Stenogyne angustifolia
- Conservation status: Imperiled (NatureServe)

Scientific classification
- Kingdom: Plantae
- Clade: Tracheophytes
- Clade: Angiosperms
- Clade: Eudicots
- Clade: Asterids
- Order: Lamiales
- Family: Lamiaceae
- Genus: Stenogyne
- Species: S. angustifolia
- Binomial name: Stenogyne angustifolia A.Gray

= Stenogyne angustifolia =

- Genus: Stenogyne
- Species: angustifolia
- Authority: A.Gray
- Conservation status: G2

Species of flowering plant

Stenogyne angustifolia is a rare species of flowering plant in the mint family known by the common name narrowleaf stenogyne. It is endemic to Hawaii, where it is known from the island of Hawaii; it has been extirpated from the islands of Molokai and Maui.

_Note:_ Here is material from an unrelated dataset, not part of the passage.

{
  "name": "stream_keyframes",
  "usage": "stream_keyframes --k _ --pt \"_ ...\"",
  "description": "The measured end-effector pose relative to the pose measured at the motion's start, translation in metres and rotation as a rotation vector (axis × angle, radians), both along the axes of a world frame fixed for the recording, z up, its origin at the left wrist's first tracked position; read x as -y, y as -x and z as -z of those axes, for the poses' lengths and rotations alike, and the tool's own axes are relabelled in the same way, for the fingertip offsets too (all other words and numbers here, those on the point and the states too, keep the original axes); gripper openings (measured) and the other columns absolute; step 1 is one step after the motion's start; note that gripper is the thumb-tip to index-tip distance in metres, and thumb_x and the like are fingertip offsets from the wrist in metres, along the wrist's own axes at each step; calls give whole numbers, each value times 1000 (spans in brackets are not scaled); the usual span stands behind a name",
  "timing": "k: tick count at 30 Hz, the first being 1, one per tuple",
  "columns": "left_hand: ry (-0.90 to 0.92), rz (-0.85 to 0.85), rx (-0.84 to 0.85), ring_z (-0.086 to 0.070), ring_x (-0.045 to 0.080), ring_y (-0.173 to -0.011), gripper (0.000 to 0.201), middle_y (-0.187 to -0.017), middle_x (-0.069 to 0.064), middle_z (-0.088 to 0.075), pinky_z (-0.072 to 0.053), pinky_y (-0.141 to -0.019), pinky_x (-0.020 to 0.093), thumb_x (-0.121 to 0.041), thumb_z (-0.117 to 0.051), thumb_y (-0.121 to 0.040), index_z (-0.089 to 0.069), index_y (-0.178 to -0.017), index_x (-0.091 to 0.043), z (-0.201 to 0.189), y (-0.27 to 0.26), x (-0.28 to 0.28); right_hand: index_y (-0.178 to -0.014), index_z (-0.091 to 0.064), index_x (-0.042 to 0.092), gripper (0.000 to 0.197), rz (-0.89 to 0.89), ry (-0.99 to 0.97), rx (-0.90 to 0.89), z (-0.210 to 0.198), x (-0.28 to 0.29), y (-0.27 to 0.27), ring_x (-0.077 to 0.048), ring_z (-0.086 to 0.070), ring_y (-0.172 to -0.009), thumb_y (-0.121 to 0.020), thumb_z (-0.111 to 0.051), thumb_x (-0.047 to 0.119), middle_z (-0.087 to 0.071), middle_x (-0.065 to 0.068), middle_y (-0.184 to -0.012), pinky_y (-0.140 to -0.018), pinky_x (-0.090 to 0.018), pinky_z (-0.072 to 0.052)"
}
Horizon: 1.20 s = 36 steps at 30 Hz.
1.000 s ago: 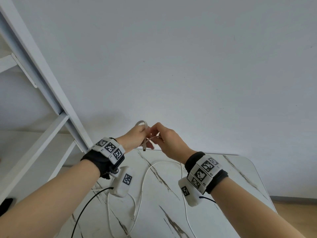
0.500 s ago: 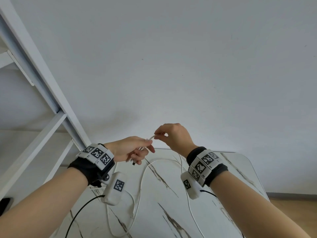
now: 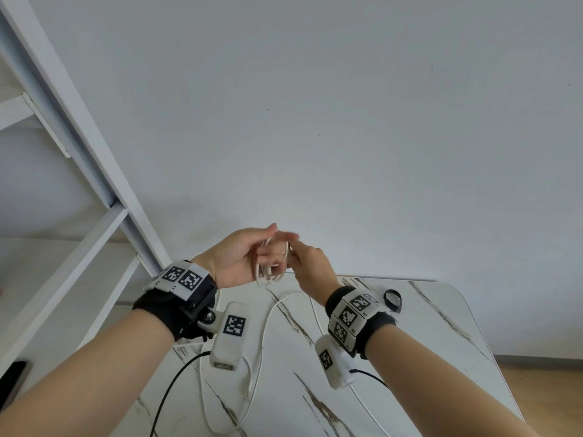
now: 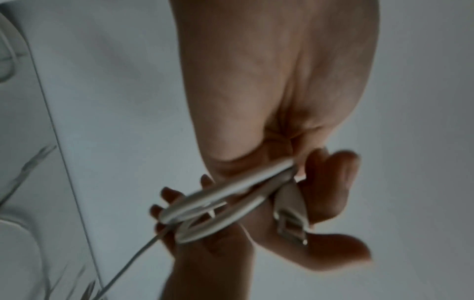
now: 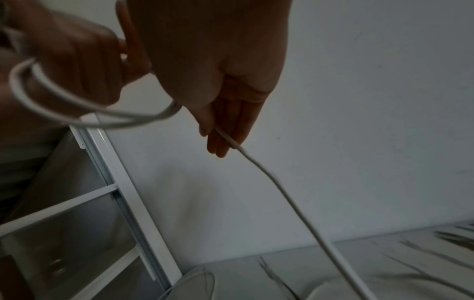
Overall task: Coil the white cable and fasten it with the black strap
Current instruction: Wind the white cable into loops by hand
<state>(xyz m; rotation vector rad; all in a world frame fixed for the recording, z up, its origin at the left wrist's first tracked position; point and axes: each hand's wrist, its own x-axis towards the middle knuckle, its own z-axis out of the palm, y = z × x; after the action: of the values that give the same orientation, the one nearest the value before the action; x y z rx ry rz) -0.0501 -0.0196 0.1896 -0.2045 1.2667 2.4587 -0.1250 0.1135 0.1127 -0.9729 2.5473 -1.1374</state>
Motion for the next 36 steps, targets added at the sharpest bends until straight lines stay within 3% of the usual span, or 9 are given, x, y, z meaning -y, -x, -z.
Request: stream_keyframes --k 2,6,12,18,21,25,28,32,36 --pt "-91 -60 -48 -43 8 -44 38 -53 -3 -37 -56 -68 30 -24 -36 -95 -65 -99 0 -5 5 0 -107 -54 8 20 -4 -40 41 7 0 -5 -31 -66 -84 -94 -39 10 -72 -11 -92 -75 -43 -53" --pt "-195 -215 -96 -49 11 -51 36 -57 -2 -45 -57 -78 33 -24 -34 -99 -59 -105 1 -14 18 3 -130 -44 9 34 -29 -57 185 18 -4 -18 -25 -66 -89 -96 -38 9 -69 -7 -104 -82 -41 -54" --pt "-208 -453 -98 -60 13 -60 36 -61 0 -55 -56 -81 31 -25 -33 -101 -60 -100 -2 -17 31 14 -139 -15 20 62 -34 -154 185 34 -16 -31 -24 -64 -83 -88 -41 -4 -57 3 -98 -69 -35 -54" --pt "-147 -589 -83 -64 14 -62 37 -62 1 -59 -50 -85 31 -26 -32 -102 -61 -94 -4 -18 39 29 -112 -31 16 31 -30 -202 88 48 -31 -34 -27 -64 -73 -88 -37 -2 -63 -1 -97 -68 -49 -55" --pt "-181 -635 -57 -61 15 -65 37 -64 2 -55 -49 -86 31 -26 -33 -102 -60 -89 -5 -15 39 31 -119 -40 21 38 -69 -302 25 43 -35 -29 -24 -59 -70 -89 -35 -2 -66 0 -98 -63 -40 -52" --pt "-253 -686 -32 -63 16 -55 36 -61 2 -54 -49 -83 32 -25 -33 -102 -57 -82 -6 -11 42 30 -135 -37 30 62 -115 -434 -87 30 -38 -23 -22 -56 -81 -85 -32 -5 -64 2 -102 -64 -30 -39" --pt "-152 -667 -25 -61 16 -58 35 -63 3 -54 -51 -80 32 -25 -33 -102 -55 -83 -6 -6 45 26 -138 -36 32 68 -205 -468 -158 18 -37 -22 -14 -47 -77 -84 -32 -8 -61 2 -107 -59 -26 -34" --pt "0 -631 -20 -59 18 -59 31 -63 8 -54 -53 -72 33 -22 -35 -101 -53 -85 -3 8 47 21 -137 -38 35 65 -303 -463 -270 6 -34 -18 -20 -57 -88 -87 -32 -7 -61 4 -110 -46 -20 -18" --pt "210 -547 -21 -64 15 -51 29 -55 5 -59 -47 -90 41 -21 -33 -102 -51 -86 -4 23 46 16 -133 -42 35 60 -342 -408 -352 0 -29 -14 -18 -57 -95 -89 -35 -5 -63 7 -108 -46 -23 -20"
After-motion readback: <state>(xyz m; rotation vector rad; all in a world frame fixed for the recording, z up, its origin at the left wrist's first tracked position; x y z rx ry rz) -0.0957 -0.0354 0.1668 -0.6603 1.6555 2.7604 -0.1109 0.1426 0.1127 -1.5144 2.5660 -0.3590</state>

This species was formerly divided into several varieties. In 1979 var. angustifolia was federally listed as an endangered species of the United States. None of the varieties are considered valid today; the species has no subtaxa. The species as a whole retains the federal status given to var. angustifolia.

This is a trailing vine with hairy magenta to yellow flowers. The leaves have tiny teeth along the edges. The fruit is somewhat spherical in shape and purple-black in color. This plant grows in forests and shrublands on lava substrates on Hawaii. Most all of the plants are located within the Pohakuloa Training Area. The plants are threatened by fire, feral pigs and other ungulates, and introduced species of plants.